Ischemia and reperfusion reduce the endogenous basic fibroblast growth factor in rat skeletal muscles: An immunohistochemical study

Abstract

Polyclonal antibodies directed against human recombinant basic fibroblast growth factor were used in immunohistochemical studies to localize this growth factor in normal and wounded rat skeletal muscles. According to the intensity of the stain, three main classes of fibers could be identified: the strongly, moderately, and weakly stained fibers. Basic fibroblast growth factor immunoreactivity was found mainly in the extracellular matrix, primarily in the endomysium, which includes the heparin-containing basal lamina, and also in the capillary basal membrane of both normal and wounded muscles; however, the signal intensity was much stronger in normal muscles. The distribution of basic fibroblast growth factor in wounded muscles became markedly heterogeneous and sparse. After 4 hours of ischemia, about 40% of skeletal muscle fibers lost their basic fibroblast growth factor immuno-reactivity. Muscles which underwent 4 hours of ischemia and 24 hours of reperfusion had only a diminished basic fibroblast growth factor immunoreactivity.
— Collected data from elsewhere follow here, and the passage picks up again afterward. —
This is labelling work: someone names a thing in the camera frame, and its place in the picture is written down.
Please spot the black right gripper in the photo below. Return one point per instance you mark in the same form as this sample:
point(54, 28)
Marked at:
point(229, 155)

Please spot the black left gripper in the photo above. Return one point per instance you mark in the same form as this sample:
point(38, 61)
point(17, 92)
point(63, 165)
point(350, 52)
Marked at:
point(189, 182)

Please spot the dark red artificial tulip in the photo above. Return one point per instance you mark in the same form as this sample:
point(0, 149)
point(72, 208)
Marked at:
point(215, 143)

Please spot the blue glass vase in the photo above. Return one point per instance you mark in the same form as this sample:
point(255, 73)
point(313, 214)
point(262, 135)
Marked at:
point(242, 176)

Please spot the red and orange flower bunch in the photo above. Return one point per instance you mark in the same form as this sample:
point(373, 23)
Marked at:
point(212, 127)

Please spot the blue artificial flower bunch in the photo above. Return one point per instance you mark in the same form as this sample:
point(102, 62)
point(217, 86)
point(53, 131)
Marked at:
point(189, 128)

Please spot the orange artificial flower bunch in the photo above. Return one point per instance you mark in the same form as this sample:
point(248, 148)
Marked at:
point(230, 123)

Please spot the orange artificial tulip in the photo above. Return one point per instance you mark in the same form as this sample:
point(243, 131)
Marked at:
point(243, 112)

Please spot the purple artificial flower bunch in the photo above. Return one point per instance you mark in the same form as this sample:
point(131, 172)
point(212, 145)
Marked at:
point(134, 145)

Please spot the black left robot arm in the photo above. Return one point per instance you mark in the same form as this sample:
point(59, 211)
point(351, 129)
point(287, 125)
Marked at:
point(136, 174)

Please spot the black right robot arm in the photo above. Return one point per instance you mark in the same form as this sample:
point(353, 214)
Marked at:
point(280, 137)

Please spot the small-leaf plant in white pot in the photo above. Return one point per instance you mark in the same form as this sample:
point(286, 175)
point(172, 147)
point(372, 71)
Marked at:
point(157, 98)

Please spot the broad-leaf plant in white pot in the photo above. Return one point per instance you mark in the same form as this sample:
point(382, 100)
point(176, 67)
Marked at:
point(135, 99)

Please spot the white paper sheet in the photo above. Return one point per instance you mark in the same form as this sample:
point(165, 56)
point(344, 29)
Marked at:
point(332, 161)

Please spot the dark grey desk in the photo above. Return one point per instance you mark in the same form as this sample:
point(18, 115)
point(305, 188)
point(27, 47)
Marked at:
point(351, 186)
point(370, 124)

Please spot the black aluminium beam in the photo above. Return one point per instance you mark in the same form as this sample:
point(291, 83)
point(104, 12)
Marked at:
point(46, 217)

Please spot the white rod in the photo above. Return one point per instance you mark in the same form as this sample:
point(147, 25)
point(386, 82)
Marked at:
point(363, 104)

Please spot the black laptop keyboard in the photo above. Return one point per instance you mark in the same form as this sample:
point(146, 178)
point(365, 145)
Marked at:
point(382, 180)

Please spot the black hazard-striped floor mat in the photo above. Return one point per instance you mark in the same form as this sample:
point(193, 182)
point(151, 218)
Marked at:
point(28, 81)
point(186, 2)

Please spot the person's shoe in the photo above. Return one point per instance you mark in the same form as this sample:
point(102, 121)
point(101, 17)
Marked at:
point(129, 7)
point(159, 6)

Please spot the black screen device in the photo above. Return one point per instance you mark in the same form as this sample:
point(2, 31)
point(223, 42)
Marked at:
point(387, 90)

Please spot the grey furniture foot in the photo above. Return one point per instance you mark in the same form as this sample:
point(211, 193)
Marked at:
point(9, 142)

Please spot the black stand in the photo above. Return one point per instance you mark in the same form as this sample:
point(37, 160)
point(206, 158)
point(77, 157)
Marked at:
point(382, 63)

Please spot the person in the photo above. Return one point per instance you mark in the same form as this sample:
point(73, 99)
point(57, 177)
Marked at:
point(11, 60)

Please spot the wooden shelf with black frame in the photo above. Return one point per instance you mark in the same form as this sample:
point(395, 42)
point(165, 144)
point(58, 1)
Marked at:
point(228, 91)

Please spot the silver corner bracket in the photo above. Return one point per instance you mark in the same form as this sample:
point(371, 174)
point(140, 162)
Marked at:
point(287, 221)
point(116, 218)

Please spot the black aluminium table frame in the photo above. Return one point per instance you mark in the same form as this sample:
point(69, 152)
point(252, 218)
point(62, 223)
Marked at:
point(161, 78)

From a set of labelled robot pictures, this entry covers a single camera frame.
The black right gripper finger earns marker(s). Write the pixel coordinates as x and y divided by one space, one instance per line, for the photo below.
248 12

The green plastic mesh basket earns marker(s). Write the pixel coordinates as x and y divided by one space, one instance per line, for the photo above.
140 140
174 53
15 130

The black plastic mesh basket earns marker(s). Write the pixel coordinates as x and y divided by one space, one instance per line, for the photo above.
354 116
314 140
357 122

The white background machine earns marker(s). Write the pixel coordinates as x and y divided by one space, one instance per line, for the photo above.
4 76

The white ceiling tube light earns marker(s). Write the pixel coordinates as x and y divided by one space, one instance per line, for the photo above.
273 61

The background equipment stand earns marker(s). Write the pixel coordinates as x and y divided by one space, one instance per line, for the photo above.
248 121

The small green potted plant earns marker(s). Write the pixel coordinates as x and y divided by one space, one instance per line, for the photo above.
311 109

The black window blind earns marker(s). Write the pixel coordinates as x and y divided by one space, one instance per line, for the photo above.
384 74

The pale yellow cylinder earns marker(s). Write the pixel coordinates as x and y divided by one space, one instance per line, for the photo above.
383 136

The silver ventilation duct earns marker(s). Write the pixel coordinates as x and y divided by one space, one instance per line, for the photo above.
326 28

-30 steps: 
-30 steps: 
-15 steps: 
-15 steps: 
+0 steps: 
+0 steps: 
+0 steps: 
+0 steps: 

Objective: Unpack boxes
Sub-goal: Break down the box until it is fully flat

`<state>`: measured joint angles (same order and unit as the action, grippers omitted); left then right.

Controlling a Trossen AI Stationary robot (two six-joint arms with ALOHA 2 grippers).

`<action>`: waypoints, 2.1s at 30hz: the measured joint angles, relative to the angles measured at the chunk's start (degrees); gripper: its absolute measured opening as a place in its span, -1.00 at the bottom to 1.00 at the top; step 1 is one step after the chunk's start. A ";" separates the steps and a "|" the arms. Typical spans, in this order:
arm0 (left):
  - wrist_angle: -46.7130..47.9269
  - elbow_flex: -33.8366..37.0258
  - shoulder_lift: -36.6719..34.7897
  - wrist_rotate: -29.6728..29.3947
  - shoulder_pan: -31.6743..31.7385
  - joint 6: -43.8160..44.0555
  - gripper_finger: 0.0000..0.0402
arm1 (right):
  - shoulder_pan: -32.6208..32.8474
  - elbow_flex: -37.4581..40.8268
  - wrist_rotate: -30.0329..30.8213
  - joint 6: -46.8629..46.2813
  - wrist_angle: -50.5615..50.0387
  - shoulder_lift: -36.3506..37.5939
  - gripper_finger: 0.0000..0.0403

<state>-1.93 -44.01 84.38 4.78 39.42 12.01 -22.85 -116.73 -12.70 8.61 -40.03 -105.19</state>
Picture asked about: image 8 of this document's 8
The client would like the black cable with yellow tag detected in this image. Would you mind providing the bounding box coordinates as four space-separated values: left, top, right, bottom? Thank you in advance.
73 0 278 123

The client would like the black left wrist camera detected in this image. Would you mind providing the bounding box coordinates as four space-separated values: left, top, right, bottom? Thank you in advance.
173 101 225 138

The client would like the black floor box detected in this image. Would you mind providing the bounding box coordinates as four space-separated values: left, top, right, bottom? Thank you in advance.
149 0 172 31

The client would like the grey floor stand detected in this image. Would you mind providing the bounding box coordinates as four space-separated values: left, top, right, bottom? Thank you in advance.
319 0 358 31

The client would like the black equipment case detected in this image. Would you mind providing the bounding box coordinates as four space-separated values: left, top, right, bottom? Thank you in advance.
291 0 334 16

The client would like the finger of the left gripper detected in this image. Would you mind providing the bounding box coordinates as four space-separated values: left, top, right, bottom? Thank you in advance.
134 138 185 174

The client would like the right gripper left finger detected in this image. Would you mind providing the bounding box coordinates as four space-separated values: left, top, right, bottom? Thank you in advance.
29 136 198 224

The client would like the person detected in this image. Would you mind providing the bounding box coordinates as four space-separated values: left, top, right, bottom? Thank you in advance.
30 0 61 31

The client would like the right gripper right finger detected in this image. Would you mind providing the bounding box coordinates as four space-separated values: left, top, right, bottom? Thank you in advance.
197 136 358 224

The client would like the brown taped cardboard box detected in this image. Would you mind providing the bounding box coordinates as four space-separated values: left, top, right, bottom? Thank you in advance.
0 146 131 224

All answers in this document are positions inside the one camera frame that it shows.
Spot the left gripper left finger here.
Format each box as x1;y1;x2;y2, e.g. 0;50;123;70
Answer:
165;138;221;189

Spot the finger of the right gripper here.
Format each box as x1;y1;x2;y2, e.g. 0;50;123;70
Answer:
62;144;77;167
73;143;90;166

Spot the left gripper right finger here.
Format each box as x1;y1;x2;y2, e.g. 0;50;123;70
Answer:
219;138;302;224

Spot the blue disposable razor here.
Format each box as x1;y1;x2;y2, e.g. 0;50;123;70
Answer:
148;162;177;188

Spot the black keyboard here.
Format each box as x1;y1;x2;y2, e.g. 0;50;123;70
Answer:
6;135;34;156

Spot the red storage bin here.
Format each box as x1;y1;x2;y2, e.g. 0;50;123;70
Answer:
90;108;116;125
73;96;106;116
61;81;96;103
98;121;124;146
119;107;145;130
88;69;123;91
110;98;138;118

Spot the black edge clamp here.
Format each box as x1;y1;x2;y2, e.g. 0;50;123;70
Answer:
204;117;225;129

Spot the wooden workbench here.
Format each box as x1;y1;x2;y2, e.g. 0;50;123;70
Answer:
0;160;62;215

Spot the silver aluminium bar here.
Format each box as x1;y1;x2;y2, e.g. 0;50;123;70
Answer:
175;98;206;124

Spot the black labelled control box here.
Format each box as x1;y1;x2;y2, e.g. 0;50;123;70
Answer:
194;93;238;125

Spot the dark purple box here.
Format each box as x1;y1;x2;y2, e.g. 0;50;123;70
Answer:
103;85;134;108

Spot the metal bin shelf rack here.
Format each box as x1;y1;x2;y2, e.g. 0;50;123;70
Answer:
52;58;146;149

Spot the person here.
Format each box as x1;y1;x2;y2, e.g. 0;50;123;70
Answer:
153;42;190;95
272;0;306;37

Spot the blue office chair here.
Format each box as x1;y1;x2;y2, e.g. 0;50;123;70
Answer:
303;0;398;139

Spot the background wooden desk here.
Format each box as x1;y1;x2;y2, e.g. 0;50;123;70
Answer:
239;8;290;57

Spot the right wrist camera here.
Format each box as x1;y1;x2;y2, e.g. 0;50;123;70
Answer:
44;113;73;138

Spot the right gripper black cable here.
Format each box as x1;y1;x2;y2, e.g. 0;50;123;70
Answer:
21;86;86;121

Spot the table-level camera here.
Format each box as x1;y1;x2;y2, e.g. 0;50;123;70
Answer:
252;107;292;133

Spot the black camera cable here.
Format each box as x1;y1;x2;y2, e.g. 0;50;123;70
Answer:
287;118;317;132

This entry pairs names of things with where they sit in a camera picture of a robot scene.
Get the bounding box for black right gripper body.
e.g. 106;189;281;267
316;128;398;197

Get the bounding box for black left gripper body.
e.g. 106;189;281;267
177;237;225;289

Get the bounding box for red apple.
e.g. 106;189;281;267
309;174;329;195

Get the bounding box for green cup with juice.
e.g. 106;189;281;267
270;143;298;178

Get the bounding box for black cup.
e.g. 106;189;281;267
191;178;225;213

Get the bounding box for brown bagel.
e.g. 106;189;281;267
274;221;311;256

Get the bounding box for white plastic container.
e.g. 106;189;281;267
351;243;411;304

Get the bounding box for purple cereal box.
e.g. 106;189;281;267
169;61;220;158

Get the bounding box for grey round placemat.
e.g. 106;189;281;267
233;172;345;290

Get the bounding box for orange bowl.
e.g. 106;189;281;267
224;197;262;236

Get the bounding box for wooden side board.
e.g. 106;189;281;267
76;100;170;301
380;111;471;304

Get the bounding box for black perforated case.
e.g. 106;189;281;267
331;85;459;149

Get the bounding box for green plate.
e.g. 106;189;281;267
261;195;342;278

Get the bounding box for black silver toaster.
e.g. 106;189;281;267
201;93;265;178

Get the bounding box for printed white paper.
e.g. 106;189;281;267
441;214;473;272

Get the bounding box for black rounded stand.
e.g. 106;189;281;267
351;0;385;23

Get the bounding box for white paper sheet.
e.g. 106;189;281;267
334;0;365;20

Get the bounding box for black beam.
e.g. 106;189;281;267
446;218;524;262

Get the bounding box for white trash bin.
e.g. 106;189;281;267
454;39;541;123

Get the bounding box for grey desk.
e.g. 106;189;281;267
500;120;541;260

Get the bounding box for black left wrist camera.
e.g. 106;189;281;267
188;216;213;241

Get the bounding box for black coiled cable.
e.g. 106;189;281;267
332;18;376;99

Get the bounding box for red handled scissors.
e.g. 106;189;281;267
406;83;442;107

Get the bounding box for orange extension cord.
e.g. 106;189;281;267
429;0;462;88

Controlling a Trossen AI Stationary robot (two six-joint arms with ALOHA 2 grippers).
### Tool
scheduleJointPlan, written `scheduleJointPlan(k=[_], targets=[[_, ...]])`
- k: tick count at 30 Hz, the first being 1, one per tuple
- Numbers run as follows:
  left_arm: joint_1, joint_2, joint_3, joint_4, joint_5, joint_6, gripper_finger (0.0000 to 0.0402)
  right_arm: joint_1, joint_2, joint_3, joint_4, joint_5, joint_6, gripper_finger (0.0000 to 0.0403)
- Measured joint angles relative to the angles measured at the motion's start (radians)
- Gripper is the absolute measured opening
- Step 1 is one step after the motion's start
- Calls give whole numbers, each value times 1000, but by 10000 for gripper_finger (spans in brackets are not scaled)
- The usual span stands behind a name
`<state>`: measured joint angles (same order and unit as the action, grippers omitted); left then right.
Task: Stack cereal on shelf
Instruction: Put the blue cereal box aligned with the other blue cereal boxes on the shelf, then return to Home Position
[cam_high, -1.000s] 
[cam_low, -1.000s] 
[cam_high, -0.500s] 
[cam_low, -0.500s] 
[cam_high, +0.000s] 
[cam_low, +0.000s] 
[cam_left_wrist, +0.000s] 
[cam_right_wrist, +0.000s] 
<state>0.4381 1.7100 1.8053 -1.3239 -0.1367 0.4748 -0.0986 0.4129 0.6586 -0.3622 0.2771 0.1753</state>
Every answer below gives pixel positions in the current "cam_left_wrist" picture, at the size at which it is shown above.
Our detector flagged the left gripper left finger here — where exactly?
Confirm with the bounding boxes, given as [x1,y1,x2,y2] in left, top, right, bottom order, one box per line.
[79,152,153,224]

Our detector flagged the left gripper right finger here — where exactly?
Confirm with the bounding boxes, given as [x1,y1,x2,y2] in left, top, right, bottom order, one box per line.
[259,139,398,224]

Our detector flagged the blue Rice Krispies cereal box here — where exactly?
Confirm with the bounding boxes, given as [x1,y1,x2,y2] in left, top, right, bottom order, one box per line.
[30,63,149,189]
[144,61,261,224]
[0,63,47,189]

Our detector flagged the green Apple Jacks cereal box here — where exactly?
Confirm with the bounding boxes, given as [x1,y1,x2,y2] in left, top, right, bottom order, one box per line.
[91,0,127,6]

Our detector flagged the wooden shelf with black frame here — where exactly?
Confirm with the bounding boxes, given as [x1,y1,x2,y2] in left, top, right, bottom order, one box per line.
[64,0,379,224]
The pathologic results supported the concept of destroyed cell connection and fiber necrosis in ischemic and reperfused muscles. Potential mechanisms involved in this reduced concentration of basic fibroblast growth factor in wounded muscles may include oxygen free radical activation, a generalized effect of the inflammatory response, and reduced secretion of endogenous basic fibroblast growth factor. These results are only partially compatible with the established mitogenic role of this growth factor and suggest that a reduction of endogenous fibroblast growth factor may partly contribute to a delay in wound healing.